<<<<

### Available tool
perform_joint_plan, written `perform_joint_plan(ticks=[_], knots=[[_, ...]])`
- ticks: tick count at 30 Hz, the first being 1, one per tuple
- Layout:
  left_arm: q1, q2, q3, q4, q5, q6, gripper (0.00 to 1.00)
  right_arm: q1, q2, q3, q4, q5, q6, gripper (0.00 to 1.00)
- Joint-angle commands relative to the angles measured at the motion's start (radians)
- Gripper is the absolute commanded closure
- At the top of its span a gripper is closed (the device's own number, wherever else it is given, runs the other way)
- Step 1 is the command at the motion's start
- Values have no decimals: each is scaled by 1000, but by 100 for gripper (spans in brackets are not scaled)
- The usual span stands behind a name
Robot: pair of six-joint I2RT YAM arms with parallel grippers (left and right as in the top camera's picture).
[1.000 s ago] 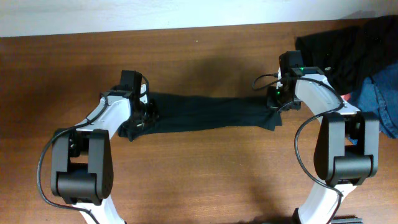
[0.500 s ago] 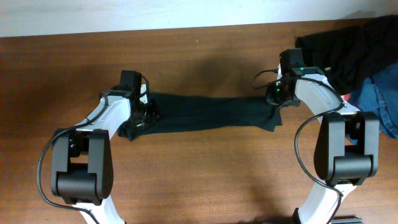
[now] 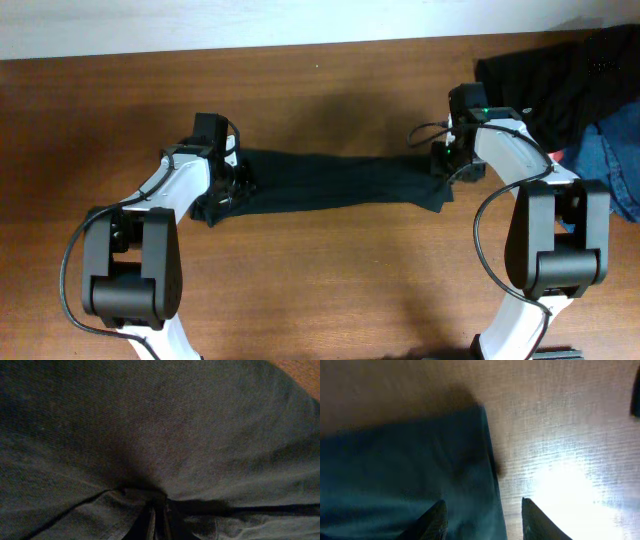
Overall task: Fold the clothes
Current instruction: 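Adjust the right gripper's hold on the strip's right end corner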
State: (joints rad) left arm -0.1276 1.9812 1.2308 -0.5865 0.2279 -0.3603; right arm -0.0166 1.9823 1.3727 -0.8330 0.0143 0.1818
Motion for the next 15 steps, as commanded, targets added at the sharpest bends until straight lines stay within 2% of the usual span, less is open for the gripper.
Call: perform_joint_plan(ticks=[1,5,15], knots=[[-7,109,-49,-1,-56,5,92,-2,6,1,-9,15,27,60],[-7,109,-49,0,-48,5,92,-2,6,-19,-9,-24,44,75],[-7,109,-49,0,-49,5,92,0,6,-67,23,-58,116,75]])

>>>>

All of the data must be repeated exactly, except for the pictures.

## REPLY
### Available tool
perform_joint_plan, written `perform_joint_plan(ticks=[_], knots=[[_, ...]])`
- ticks: tick count at 30 Hz, the first being 1, one per tuple
- Layout:
  left_arm: q1, q2, q3, q4, q5, q6, gripper (0.00 to 1.00)
  right_arm: q1, q2, q3, q4, q5, q6, gripper (0.00 to 1.00)
- Joint-angle commands relative to the angles measured at the motion's start (radians)
- Gripper is the absolute commanded closure
- At the top of its span a gripper is closed (the device's own number, wherever else it is given, runs the other way)
- Step 1 is the command at the motion's start
- Values have no decimals: each is scaled by 1000, but by 100 for gripper (spans in brackets are not scaled)
- The usual span stands behind a name
Robot: pair of six-joint I2RT YAM arms with parallel grippers (left and right as in the top camera's picture).
[1.000 s ago] 
[0.500 s ago] 
[now] 
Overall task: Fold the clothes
Current instruction: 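Adjust the right gripper's hold on the strip's right end corner
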State: (joints rad) left arm -0.1276 1.9812 1.2308 -0.5865 0.2279 -0.3603; right arm -0.0166 1.9823 1.3727 -0.8330 0.0143 0.1818
Motion for the next 15 steps, as commanded, targets added at the sharpest bends until straight lines stay within 2% of the usual span, less is open for the gripper.
Call: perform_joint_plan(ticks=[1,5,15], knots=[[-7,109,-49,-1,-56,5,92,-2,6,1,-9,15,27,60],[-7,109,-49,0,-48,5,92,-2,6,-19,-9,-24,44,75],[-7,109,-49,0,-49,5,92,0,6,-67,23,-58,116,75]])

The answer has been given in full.